What is Big Data? Analytics, definition, meaning & examples
03.03.2019
There's no way around Big Data anymore. Nevertheless, many companies are still hesitant to address this topic. Read here what Big Data means, which concrete application scenarios exist, and which trends experts predict for Big Data technologies – including practical examples.
The origin of the term Big Data: Big Data is used to describe large amounts of data that consumers, users, and companies generate on a daily basis. At the consumer level this includes data on online search behavior, transaction data or data on purchasing behaviour and, at the company level, production or transport data. Based on these large amounts of data, intelligent software solutions such as the Blockchain can be used to make predictions and identify important facts.
Chip.de provides a slightly different approach to defining Big Data: "A large amount of data is called Big Data if it is too large or too complex to be processed manually. This applies in particular to data that is constantly changing."
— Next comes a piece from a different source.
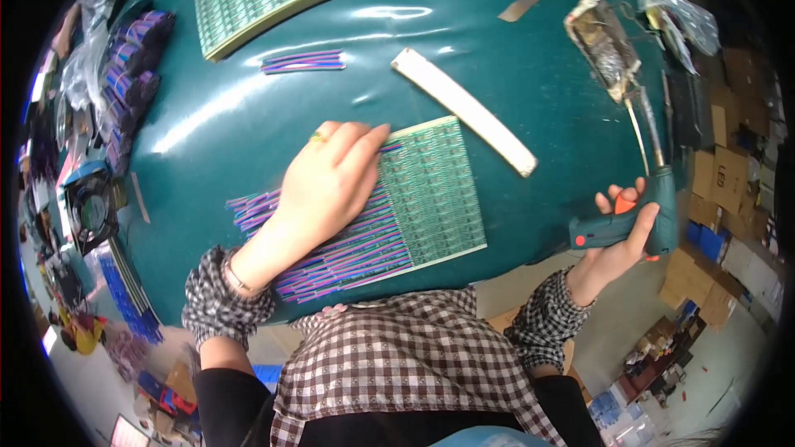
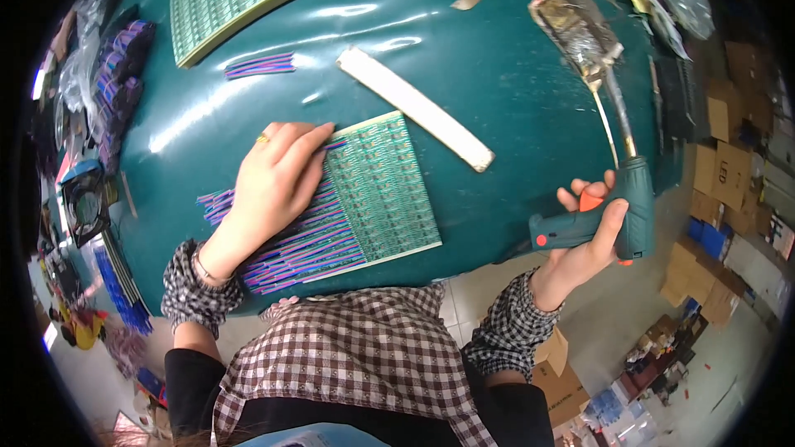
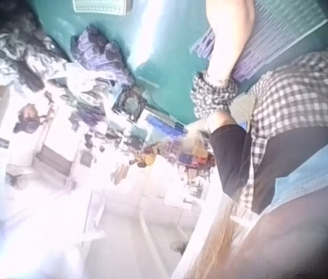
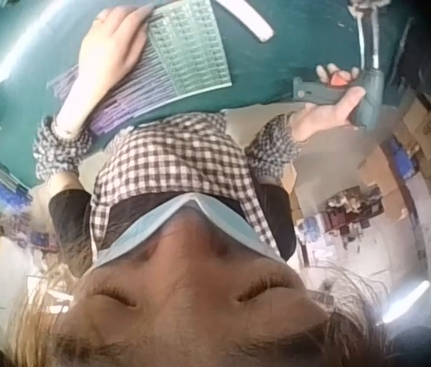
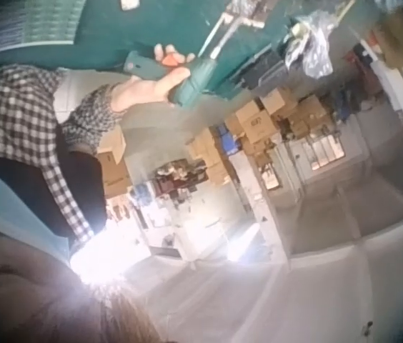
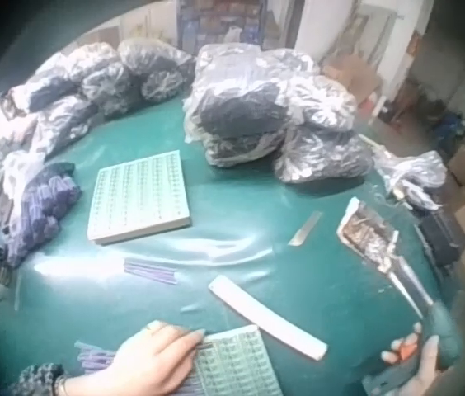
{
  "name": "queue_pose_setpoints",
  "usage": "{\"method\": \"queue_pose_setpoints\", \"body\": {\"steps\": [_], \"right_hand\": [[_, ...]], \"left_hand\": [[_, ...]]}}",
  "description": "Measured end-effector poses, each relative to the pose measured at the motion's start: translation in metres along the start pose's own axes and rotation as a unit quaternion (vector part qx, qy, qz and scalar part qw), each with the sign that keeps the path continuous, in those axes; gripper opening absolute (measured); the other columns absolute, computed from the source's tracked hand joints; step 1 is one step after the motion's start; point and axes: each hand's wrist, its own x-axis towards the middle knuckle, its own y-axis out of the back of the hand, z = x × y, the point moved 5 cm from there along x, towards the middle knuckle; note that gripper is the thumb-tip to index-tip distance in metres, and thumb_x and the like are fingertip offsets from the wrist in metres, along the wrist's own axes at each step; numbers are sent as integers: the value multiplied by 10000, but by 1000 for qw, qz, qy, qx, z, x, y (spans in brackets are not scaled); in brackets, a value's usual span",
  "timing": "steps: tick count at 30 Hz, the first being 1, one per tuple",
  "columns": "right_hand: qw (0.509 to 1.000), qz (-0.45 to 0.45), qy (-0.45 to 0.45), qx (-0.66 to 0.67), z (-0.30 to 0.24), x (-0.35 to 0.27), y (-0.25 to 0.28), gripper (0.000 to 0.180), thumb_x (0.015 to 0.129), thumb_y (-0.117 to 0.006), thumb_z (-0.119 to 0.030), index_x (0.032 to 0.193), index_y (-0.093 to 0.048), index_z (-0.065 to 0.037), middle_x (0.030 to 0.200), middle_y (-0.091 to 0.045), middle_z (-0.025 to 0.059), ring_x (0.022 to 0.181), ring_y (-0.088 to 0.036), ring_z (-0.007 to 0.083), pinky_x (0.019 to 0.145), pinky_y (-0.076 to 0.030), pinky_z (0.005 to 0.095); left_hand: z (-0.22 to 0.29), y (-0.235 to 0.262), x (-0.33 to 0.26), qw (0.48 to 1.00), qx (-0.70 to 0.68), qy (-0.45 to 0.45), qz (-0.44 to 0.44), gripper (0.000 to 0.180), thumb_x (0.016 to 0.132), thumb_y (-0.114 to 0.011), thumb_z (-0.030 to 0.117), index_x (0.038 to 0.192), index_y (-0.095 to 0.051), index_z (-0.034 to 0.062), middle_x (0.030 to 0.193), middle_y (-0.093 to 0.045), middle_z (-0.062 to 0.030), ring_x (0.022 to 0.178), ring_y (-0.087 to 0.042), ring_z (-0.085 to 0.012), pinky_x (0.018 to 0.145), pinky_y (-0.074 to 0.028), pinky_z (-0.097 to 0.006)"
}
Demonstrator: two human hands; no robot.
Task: The person solders electrical connections onto a series of LED circuit board panels at an industrial workbench. This is done using a soldering iron to connect wiring bundles to the circuit boards.
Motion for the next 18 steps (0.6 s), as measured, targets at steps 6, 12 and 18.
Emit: {"method": "queue_pose_setpoints", "body": {"steps": [6, 12, 18], "right_hand": [[995, 35, 64, -73, -31, 73, 17, 314, 910, -664, -137, 1110, -618, 102, 995, -677, 190, 790, -703, 253, 605, -606, 344], [997, -9, 21, -80, -59, 58, 13, 312, 892, -691, -137, 1108, -639, 81, 902, -698, 161, 785, -710, 234, 611, -593, 329], [997, 11, 42, -60, -92, -30, 13, 343, 917, -660, -163, 1148, -614, 86, 947, -679, 170, 784, -705, 255, 608, -589, 310]], "left_hand": [[32, 50, 17, 998, 9, 64, 23, 275, 812, -693, 50, 1080, -650, 7, 1067, -641, -143, 973, -622, -318, 838, -504, -397], [3, 113, 7, 990, 74, 76, 89, 278, 795, -676, 13, 1071, -657, 37, 1081, -638, -131, 1027, -606, -333, 894, -475, -388], [-31, 122, -14, 994, 96, 47, 31, 107, 794, -673, 75, 894, -637, 61, 878, -576, -97, 889, -586, -311, 765, -487, -410]]}}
Rarely has there been such great consensus about a statement between politics, business and society in general: Data is the raw material of the future. Digitalisation has turned almost every company into a collector and user of Big Data. This applies in particular to logistics, which has always dealt to a large extent with the gathering of information and the resulting conclusions.
When it comes to big data and logistics, the first thing often thought of is trade and transport, where e-commerce giants like Amazon & Co. have long been using their own software to evaluate their customers' data as comprehensively and precisely as possible. But it applies equally to intralogistics. In this area, too, huge amounts of data are generated, which – if used correctly – lead to a significant increase in efficiency and enable completely new business models.
Reservations against Big Data
Big Data offers promising prospects. However, the corporate world often plays by different rules than the digital society. According to the Building Trust in Analytics study, conducted on behalf of KPMG by Forrester Consulting which surveyed decision-makers in more than 2,000 companies in ten countries worldwide, 52 % of companies in Germany worry that data analysis and the use of Big Data could damage their own reputation. Worldwide, the figure is as high as 70 %.
Commenting on the study, Dr. Thomas Erwin, study director and expert for Data and Analytics at KPMG, explains: "German companies use data and analytics to a much lesser extent than their global competitors. The reason for this is the lack of confidence in data analysis. As a result, companies tend to shun the use Data and Analytics or only use it to a very limited extent. As a result, vast data and analytics potentials remain untapped. Another alarming fact is that seven out of ten decision-makers worldwide think that data analysis represents a reputational risk. Our study also shows that decision-makers in Germany doubt that their company is ready to lift the data treasure and that they have the right skills for the utilisation of Big Data at their disposal."
Enhancing the connotation of Big Data
So, how are companies supposed to address their concerns about this new business area, which, according to unanimous expert opinion, will be an important part of business in the future? And how can this be achieved in logistics in particular, where, as shown in DHL's Logistics Trend Radar 2016, it will be particularly important? A first step could be to assign a more appropriate name to the topic, one that more accurately describes the core than the relatively undifferentiated term "Big Data".
Dr. Roland Fischer, Managing Director of the Fraunhofer-Arbeitsgruppe für Supply Chain Services, is also dissatisfied with the term: “I would no longer speak of Big Data, but rather of analytics, because that's what it's all about." This terminology takes us directly to the point: not only the collection of large amounts of data, but also their evaluation, and the conclusions we can draw from them. "As digitalisation progresses, data will accrue that has the potential of creating added value. It starts with the generation of data on machines, objects, and workers. This information will be dealt with in a descriptive manner. This can happen in the Cloud, for instance," Fischer continues.